Once you have read the data below, please repeat all of it exactly.
<<<<
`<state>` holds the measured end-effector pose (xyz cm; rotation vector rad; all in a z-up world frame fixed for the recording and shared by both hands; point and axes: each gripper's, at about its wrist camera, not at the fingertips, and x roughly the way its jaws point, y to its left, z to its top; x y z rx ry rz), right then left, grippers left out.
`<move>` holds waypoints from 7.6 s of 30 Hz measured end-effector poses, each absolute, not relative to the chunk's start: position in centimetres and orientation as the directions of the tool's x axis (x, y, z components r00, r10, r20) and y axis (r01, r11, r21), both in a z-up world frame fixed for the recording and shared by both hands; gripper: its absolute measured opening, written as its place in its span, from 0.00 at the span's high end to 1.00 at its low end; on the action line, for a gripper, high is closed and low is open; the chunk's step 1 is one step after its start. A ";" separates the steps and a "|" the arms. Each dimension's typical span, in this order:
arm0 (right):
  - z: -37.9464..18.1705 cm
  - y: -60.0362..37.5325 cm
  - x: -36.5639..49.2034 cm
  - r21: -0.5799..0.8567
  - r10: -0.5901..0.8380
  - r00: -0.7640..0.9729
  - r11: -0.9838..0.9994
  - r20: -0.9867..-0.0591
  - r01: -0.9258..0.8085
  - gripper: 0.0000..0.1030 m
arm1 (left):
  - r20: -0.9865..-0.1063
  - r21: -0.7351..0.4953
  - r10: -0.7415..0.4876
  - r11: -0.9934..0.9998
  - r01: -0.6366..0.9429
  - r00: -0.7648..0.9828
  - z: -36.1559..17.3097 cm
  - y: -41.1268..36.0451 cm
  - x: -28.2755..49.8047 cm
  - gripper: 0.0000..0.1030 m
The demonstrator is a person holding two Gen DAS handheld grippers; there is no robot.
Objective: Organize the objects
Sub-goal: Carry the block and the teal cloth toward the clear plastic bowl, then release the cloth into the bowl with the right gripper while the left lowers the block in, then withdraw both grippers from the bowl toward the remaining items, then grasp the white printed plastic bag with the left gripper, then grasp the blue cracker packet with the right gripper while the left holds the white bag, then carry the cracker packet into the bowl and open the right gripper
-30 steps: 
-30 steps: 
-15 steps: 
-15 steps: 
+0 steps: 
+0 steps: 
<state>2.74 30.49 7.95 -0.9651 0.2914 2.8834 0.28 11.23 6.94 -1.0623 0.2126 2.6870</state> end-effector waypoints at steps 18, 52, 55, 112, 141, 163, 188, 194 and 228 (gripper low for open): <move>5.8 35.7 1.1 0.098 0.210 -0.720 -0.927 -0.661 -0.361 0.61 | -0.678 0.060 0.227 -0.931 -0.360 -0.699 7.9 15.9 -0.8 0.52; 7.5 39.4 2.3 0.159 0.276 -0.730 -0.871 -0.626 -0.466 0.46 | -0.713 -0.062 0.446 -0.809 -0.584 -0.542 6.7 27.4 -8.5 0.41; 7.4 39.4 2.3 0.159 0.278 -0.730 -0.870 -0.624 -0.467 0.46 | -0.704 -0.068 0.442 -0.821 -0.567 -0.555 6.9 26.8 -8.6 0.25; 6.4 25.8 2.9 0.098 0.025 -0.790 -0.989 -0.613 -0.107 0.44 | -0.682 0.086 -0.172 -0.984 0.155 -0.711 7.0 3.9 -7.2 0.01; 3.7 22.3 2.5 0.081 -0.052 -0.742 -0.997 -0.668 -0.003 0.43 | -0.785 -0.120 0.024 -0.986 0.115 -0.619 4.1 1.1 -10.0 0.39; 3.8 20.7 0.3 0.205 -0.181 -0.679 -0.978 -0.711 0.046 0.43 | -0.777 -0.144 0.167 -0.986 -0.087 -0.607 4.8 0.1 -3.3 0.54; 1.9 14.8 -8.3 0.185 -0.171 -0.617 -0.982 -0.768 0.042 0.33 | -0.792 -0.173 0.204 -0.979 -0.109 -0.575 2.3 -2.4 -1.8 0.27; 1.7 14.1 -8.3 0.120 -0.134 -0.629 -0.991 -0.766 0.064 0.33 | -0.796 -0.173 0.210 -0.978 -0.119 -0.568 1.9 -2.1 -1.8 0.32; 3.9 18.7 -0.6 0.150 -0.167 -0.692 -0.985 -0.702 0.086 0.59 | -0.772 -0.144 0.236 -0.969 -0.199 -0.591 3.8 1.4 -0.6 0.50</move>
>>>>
• _TASK OUTPUT_:
`<state>` holds the measured end-effector pose (xyz cm; rotation vector rad; all in a z-up world frame fixed for the recording and shared by both hands; point and axes: each gripper's, at about its wrist camera, not at the fingertips, and x roughly the way its jaws point, y to its left, z to its top; x y z rx ry rz), right then left, grippers left out.
`<move>` holds waypoints from 7.6 s of 30 Hz measured end-effector poses, each absolute, not relative to the chunk's start: position in centimetres and orientation as the directions of the tool's x axis (x, y, z components r00, r10, r20) and y axis (r01, r11, r21), both in a z-up world frame fixed for the recording and shared by both hands; gripper: its absolute measured opening, written as its place in its span, from 0.00 at the span's high end to 1.00 at its low end; on the action line, for a gripper, high is closed and low is open; the chunk's step 1 is one step after its start. A ";" separates the steps and a "|" the arms. Each dimension's typical span, in this order:
arm0 (right):
  - z: -37.9464..18.1705 cm
  - y: -60.0362..37.5325 cm
  - x: -36.5639..49.2034 cm
  - r21: -0.5799..0.8567
  - r10: -0.5901..0.8380
  - r00: -0.7640..0.9729
  - r11: -0.9838..0.9994
  - r20: -0.9867..-0.0591
  - r01: -0.9258..0.8085
  - gripper: 0.0000..0.1030 m
arm1 (left):
  - r20: -0.9865..-0.1063
  - r21: -0.7351..0.4953
  - r10: -0.7415..0.4876
  - r11: -0.9934..0.9998
  - r01: -0.6366..0.9429
  - r00: -0.7648..0.9828
  - z: -36.1559..17.3097 cm
  - y: -41.1268..36.0451 cm
  - x: -28.2755..49.8047 cm
  - gripper: 0.0000..0.1030 m
The demonstrator is a person holding two Gen DAS handheld grippers; there is no robot.
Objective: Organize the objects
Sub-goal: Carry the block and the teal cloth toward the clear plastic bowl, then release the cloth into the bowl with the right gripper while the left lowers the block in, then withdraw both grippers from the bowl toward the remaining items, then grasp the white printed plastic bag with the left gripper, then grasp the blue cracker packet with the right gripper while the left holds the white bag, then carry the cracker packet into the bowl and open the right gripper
-30 steps: 
-30 steps: 
-15 steps: 
-15 steps: 
+0 steps: 
+0 steps: 
<state>2.74 30.49 7.95 -0.9651 0.2914 2.8834 0.28 11.23 6.94 -1.0623 0.2126 2.6870</state> end-effector waypoints at steps 18, 52, 55, 112, 141, 163, 188, 194 and 228 (gripper low for open): <move>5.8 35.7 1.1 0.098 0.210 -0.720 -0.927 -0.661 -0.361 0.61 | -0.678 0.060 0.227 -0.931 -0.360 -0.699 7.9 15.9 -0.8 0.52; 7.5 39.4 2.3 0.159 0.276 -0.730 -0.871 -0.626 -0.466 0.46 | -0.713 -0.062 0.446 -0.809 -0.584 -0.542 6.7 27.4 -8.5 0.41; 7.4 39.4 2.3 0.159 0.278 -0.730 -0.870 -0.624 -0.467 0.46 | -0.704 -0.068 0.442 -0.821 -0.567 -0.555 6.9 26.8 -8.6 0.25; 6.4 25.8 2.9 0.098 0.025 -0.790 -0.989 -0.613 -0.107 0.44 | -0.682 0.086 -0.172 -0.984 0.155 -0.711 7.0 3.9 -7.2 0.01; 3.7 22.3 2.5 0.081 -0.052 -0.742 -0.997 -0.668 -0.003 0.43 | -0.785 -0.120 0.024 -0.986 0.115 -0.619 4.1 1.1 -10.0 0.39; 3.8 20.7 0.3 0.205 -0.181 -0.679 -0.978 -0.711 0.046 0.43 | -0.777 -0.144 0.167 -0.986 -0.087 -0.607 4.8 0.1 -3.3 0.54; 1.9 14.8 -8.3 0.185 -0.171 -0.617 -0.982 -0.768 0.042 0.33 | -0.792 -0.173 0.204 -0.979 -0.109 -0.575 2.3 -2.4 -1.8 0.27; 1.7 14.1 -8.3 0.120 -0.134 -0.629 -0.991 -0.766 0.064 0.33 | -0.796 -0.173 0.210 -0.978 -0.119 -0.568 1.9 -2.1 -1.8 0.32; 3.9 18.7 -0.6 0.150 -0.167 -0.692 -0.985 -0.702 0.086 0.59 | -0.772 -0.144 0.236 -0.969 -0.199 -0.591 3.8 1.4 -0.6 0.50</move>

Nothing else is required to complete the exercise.